(Beginning of Dataset extract)
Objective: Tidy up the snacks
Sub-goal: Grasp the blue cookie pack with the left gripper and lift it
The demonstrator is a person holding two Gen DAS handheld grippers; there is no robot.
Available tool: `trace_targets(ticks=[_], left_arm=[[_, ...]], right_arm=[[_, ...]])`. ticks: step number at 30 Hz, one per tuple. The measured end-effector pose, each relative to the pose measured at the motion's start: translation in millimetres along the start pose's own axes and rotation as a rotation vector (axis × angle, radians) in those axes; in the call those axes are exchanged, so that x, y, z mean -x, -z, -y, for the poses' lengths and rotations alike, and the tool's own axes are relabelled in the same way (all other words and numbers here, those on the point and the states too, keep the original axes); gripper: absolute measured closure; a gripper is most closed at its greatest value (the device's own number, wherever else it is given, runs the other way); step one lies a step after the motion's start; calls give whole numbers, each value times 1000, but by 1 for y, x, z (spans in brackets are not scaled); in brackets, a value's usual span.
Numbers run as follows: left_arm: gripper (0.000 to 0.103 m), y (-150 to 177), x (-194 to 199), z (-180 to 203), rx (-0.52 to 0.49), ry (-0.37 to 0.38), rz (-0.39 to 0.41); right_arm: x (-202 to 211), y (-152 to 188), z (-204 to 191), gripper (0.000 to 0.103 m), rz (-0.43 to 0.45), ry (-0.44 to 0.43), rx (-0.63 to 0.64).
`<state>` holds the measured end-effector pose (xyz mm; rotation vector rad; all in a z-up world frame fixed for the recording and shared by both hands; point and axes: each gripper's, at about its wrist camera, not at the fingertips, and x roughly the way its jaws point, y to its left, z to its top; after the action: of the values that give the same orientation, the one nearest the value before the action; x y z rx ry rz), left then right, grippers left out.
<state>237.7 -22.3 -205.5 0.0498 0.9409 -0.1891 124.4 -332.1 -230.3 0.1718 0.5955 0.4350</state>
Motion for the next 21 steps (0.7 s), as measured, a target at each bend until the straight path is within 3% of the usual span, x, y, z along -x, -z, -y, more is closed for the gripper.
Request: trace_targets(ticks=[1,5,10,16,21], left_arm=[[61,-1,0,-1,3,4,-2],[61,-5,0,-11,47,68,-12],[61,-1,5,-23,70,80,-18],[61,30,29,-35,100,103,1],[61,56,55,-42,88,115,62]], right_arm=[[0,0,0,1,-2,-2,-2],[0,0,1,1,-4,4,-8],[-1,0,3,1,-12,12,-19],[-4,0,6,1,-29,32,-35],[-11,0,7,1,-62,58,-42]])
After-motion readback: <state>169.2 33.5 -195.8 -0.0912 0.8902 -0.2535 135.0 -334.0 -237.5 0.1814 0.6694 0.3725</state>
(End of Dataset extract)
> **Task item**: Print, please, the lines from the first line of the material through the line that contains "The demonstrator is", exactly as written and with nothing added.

> **Result for this task**:
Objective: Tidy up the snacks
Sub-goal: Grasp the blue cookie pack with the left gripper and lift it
The demonstrator is a person holding two Gen DAS handheld grippers; there is no robot.

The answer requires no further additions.